For criminal lawyer Calvin Coleman, writing is not a relaxing hobby.
“Writing is pure misery,” Coleman said. “I’ve written all my life ... just for myself. It’s painful, because nothing you write is good enough. A paragraph is never finished. A sentence is never finished.”
This year, he decided to publish a novel and let people read the words he has agonized over.
“Skipping Breakfast” is available in digital format from Amazon. Coleman writes under the pseudonym of JJ Crozz. Currently, four chapters are available for free download.
Coleman’s law office has been in Shelby for 20 years, but he mostly practices in surrounding counties. He is married to Debbie, who likes to read, but will not proofread his manuscript. His oldest daughter helps with that. He served in the Air Force before going to college at Winston-Salem State, Florida A&M and UNC-Chapel Hill law school. He’s met some interesting people through the years and he’s used some of them as a basis for the characters in his book.
“Everywhere you go, if you are a writer, you see something that you will inevitably use in what you write,” he said.
The fictional story, which begins with the main character on his way to the electric chair, is one Coleman wrote first in his mind. Before he puts words on paper, he thinks through the story in his mind whenever he has a free moment. It could be while he’s driving to work or walking the short distance from his desk to the waiting room in his office. He said he’s like an observer, writing down the actions of the characters.
The book opens in the execution room of a Maine prison, and the following chapters describe how the main character ended up there.
“It’s about his journey from home and how difficult it is to get back home,” Coleman said. “It all started with a trip to the grocery store to buy eggs. It could happen to anybody. It’s about decisions that the protagonist makes and could have been made differently, but he made bad choices.”
He wrote the book in a way that lets the reader choose the ending, and he’s not sure himself of the ending.

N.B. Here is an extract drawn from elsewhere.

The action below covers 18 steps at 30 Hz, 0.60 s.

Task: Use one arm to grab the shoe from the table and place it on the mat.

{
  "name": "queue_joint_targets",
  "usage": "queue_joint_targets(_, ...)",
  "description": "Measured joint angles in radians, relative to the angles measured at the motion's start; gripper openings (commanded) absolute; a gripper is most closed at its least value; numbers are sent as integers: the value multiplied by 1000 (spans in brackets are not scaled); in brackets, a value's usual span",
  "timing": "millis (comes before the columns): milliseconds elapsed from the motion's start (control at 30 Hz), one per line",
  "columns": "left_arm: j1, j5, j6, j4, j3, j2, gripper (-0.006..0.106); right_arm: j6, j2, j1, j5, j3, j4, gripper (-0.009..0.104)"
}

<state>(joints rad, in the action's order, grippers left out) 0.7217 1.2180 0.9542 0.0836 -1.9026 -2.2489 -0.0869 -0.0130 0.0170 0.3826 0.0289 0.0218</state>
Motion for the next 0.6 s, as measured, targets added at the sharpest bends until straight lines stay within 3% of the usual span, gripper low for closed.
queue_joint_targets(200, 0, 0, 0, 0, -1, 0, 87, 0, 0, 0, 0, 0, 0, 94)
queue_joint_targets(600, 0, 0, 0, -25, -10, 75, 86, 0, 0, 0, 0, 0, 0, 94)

“Writing is like standing in a circle and recording everything that is going on around you, but sometimes it’s going on behind you,” Coleman said. “I’ve read it again and I still can’t conclude what really happens. You can’t read it when you write it, because you are interpreting what you see.”
The book has received good reviews from New York and other places, Coleman said. He’s almost finished writing his second novel.
“You have to write a novel in order to write a novel,” he said. “The one I’m writing now, I’m not in as much pain.”